— TASK INSTRUCTIONS —
In this exercise, reproduce the whole listing exactly.

— DATA BELOW —
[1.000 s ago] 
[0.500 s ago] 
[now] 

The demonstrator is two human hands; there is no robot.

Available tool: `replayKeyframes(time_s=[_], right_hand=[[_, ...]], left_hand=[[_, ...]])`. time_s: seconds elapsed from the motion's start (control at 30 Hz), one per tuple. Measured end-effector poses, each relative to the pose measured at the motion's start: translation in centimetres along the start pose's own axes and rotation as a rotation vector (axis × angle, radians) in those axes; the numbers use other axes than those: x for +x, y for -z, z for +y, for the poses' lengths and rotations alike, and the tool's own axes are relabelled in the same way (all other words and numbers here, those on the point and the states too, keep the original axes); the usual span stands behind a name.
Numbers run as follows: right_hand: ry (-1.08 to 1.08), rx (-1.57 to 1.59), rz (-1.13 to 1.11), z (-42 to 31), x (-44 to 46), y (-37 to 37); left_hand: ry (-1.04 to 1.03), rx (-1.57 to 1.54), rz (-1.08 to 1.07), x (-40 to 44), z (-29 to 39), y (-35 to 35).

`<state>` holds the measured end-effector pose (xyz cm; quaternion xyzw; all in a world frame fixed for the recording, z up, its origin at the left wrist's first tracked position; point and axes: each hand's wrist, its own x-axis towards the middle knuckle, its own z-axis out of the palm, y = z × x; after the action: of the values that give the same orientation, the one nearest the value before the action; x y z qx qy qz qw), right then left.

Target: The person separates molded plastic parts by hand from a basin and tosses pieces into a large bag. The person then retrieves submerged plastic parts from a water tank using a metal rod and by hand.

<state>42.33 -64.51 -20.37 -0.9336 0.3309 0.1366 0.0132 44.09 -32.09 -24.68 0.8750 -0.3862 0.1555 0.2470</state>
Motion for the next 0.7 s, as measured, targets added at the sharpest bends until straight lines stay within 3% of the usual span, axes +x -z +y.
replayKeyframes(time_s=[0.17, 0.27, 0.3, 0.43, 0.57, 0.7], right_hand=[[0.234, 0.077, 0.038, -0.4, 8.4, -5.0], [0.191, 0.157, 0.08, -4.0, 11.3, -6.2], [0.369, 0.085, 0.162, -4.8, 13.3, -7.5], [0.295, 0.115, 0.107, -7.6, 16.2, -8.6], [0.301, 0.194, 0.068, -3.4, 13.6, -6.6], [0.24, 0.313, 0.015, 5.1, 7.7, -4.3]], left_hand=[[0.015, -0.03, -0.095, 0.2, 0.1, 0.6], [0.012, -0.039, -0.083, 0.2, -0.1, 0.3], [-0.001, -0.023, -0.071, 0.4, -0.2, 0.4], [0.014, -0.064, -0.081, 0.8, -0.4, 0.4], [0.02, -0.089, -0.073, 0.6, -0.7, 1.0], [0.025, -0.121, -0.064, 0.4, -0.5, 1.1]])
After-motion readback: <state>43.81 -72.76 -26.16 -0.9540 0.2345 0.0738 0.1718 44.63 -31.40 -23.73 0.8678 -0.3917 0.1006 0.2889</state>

— EXERCISE ANSWER —
[1.000 s ago] 
[0.500 s ago] 
[now] 

The demonstrator is two human hands; there is no robot.

Available tool: `replayKeyframes(time_s=[_], right_hand=[[_, ...]], left_hand=[[_, ...]])`. time_s: seconds elapsed from the motion's start (control at 30 Hz), one per tuple. Measured end-effector poses, each relative to the pose measured at the motion's start: translation in centimetres along the start pose's own axes and rotation as a rotation vector (axis × angle, radians) in those axes; the numbers use other axes than those: x for +x, y for -z, z for +y, for the poses' lengths and rotations alike, and the tool's own axes are relabelled in the same way (all other words and numbers here, those on the point and the states too, keep the original axes); the usual span stands behind a name.
Numbers run as follows: right_hand: ry (-1.08 to 1.08), rx (-1.57 to 1.59), rz (-1.13 to 1.11), z (-42 to 31), x (-44 to 46), y (-37 to 37); left_hand: ry (-1.04 to 1.03), rx (-1.57 to 1.54), rz (-1.08 to 1.07), x (-40 to 44), z (-29 to 39), y (-35 to 35).

`<state>` holds the measured end-effector pose (xyz cm; quaternion xyzw; all in a world frame fixed for the recording, z up, its origin at the left wrist's first tracked position; point and axes: each hand's wrist, its own x-axis towards the middle knuckle, its own z-axis out of the palm, y = z × x; after the action: of the values that give the same orientation, the one nearest the value before the action; x y z qx qy qz qw), right then left.

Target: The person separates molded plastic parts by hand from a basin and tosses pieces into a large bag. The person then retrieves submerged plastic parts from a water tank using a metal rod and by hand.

<state>42.33 -64.51 -20.37 -0.9336 0.3309 0.1366 0.0132 44.09 -32.09 -24.68 0.8750 -0.3862 0.1555 0.2470</state>
Motion for the next 0.7 s, as measured, targets added at the sharpest bends until straight lines stay within 3% of the usual span, axes +x -z +y.
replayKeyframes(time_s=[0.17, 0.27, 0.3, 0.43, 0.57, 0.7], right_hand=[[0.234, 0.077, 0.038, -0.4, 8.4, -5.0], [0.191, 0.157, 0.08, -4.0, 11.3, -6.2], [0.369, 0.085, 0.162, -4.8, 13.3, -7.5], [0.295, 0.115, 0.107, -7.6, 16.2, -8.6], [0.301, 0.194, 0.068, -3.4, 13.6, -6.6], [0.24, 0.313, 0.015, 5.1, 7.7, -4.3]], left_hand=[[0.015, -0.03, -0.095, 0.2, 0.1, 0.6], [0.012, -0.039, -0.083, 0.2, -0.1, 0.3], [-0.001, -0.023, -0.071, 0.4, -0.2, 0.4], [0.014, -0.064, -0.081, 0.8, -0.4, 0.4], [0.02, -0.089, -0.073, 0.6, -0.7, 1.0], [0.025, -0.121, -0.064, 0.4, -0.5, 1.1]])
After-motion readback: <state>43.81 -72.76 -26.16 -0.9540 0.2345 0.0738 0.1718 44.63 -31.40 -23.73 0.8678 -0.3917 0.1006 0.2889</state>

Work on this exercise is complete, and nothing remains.